ACTIVITY:
Where a line in the listing contains the string "receive", copy that line out.
○ ○ ○ ○ ○
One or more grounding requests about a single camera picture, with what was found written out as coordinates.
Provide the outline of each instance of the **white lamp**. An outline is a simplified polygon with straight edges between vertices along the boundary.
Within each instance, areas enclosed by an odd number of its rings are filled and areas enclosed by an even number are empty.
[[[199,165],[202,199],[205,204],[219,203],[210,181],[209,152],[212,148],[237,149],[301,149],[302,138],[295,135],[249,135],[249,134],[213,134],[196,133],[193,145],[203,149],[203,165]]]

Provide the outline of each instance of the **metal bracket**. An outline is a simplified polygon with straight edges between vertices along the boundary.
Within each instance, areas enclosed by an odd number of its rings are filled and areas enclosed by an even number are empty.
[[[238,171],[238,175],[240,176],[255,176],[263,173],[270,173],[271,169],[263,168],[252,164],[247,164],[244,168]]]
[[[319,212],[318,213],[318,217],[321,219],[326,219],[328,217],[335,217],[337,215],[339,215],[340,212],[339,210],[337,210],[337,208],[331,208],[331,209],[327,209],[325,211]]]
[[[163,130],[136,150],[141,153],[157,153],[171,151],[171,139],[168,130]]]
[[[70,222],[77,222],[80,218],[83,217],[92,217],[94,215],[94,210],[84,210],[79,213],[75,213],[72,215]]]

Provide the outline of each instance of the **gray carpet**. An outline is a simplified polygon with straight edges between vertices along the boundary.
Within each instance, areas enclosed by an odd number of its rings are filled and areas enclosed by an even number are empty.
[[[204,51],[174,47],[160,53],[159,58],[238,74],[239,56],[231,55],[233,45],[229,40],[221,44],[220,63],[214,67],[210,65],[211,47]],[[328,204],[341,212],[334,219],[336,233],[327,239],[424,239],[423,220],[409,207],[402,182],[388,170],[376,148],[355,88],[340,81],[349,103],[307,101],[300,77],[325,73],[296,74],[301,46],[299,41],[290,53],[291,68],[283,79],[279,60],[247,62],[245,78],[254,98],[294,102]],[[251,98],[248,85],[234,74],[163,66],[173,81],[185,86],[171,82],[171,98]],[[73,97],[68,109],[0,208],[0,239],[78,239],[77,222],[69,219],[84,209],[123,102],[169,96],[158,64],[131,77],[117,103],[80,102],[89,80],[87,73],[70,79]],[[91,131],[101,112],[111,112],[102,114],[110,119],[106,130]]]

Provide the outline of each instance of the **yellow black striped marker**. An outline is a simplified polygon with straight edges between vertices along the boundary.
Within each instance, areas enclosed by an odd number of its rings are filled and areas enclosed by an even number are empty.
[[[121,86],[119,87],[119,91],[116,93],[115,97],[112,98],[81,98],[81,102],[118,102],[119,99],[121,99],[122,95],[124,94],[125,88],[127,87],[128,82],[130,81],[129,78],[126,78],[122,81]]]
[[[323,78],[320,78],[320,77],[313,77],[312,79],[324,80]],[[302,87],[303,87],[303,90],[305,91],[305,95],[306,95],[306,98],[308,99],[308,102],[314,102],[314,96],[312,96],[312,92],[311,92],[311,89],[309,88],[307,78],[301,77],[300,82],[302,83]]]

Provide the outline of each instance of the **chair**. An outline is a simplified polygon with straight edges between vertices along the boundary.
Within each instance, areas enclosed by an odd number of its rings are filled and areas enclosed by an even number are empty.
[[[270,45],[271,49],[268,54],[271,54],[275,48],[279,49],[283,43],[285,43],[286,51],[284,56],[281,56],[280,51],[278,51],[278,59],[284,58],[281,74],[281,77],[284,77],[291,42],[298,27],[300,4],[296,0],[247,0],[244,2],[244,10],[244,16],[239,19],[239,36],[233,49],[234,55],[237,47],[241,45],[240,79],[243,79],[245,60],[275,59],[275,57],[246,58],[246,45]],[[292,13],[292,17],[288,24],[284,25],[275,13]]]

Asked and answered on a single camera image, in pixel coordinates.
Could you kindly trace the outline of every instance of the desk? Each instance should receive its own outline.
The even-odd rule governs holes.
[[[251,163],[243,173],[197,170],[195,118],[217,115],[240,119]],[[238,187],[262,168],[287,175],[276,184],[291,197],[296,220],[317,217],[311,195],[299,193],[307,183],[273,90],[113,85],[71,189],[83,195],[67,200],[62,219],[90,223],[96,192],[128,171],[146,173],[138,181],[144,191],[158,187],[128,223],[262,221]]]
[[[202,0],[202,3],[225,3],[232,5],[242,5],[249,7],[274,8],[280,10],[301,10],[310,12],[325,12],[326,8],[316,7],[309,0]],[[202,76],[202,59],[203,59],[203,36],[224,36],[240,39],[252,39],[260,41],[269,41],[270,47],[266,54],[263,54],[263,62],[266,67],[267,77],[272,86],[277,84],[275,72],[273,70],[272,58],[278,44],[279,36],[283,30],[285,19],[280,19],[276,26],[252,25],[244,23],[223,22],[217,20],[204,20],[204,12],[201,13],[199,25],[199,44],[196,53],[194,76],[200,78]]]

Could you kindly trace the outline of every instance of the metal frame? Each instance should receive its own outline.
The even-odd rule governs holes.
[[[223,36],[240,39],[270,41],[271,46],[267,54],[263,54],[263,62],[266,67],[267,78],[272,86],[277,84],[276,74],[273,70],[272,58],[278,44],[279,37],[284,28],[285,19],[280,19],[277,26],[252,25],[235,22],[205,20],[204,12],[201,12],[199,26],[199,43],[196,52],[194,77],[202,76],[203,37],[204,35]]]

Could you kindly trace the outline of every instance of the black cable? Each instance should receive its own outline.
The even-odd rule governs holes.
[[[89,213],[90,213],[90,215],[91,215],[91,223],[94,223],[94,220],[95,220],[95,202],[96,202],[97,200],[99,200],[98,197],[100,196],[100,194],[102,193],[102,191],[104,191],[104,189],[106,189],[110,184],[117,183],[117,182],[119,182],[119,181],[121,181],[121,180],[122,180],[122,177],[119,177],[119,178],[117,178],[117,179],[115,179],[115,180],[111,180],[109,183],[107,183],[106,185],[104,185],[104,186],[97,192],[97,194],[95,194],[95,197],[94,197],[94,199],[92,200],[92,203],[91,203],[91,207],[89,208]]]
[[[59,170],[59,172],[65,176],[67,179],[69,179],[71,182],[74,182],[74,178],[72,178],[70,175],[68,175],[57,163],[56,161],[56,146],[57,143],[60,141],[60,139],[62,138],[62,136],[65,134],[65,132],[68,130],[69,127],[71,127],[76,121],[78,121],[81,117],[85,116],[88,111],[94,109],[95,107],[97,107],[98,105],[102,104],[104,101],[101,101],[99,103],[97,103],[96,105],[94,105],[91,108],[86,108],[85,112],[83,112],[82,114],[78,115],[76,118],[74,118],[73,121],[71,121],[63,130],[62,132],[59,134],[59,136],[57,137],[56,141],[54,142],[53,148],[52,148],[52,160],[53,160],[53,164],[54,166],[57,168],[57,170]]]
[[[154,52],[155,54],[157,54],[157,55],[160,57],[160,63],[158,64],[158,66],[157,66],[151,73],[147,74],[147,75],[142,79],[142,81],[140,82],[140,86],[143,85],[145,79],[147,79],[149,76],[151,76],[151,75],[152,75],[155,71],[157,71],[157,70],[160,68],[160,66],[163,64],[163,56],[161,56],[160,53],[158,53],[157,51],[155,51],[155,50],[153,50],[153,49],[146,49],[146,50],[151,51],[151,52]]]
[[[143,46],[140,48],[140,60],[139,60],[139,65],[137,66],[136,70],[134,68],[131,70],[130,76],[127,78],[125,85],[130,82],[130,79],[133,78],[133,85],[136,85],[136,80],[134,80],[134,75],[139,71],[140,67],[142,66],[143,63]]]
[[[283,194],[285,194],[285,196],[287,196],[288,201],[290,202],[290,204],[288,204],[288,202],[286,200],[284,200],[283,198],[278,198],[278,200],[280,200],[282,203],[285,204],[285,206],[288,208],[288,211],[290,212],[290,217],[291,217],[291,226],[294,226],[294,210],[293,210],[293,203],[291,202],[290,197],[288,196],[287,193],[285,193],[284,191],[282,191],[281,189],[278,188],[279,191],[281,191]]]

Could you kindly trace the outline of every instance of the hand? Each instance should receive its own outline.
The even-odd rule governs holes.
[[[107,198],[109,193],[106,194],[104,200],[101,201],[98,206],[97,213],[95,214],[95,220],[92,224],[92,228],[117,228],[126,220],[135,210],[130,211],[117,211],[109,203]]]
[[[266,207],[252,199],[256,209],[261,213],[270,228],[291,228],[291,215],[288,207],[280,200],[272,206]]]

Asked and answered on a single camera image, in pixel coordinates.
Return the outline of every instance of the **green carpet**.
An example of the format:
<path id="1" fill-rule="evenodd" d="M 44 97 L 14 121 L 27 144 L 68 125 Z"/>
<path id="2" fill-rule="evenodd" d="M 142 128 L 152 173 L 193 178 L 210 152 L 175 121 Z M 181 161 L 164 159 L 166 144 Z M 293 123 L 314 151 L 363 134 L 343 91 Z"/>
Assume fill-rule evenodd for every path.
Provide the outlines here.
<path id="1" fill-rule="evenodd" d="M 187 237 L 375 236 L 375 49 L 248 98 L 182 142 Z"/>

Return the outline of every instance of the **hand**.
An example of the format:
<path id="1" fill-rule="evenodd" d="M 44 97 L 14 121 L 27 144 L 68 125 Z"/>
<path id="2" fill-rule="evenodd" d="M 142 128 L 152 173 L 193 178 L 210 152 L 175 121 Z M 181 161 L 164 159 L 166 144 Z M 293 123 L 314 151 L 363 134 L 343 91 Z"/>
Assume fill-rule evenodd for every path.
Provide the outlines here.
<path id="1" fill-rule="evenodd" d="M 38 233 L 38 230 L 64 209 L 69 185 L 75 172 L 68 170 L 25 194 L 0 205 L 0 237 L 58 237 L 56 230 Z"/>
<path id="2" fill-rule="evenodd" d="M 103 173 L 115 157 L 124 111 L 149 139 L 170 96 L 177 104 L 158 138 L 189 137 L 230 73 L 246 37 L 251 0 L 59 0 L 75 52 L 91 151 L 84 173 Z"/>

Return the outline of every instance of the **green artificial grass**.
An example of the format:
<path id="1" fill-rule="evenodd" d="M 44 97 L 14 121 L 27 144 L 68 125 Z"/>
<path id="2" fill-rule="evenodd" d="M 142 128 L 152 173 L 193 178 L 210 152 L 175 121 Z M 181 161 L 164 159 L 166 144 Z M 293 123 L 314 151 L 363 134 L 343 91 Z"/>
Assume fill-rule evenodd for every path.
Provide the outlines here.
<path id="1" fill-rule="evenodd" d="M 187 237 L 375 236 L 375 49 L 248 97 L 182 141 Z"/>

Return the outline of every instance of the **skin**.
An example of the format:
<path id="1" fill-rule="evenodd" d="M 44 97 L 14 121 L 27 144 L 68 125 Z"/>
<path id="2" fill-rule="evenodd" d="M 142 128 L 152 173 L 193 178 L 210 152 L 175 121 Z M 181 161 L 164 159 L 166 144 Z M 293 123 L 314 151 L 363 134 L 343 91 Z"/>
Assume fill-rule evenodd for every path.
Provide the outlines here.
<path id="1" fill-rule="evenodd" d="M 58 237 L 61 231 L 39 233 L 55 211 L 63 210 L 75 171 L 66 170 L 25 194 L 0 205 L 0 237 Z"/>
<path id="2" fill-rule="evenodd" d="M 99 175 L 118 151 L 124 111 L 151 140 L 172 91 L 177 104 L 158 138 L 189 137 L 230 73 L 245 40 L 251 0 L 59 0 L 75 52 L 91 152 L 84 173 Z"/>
○ ○ ○ ○ ○
FINAL ANSWER:
Could you kindly trace the outline of every instance of the desk? Each instance should receive its own outline.
Could you kindly trace the outline of every instance of the metal frame? Each instance should receive its own outline.
Could you kindly trace the outline of every instance of the black cable? Each instance should receive its own outline.
Could you kindly trace the outline of every instance of the hand? Each instance should receive its own outline.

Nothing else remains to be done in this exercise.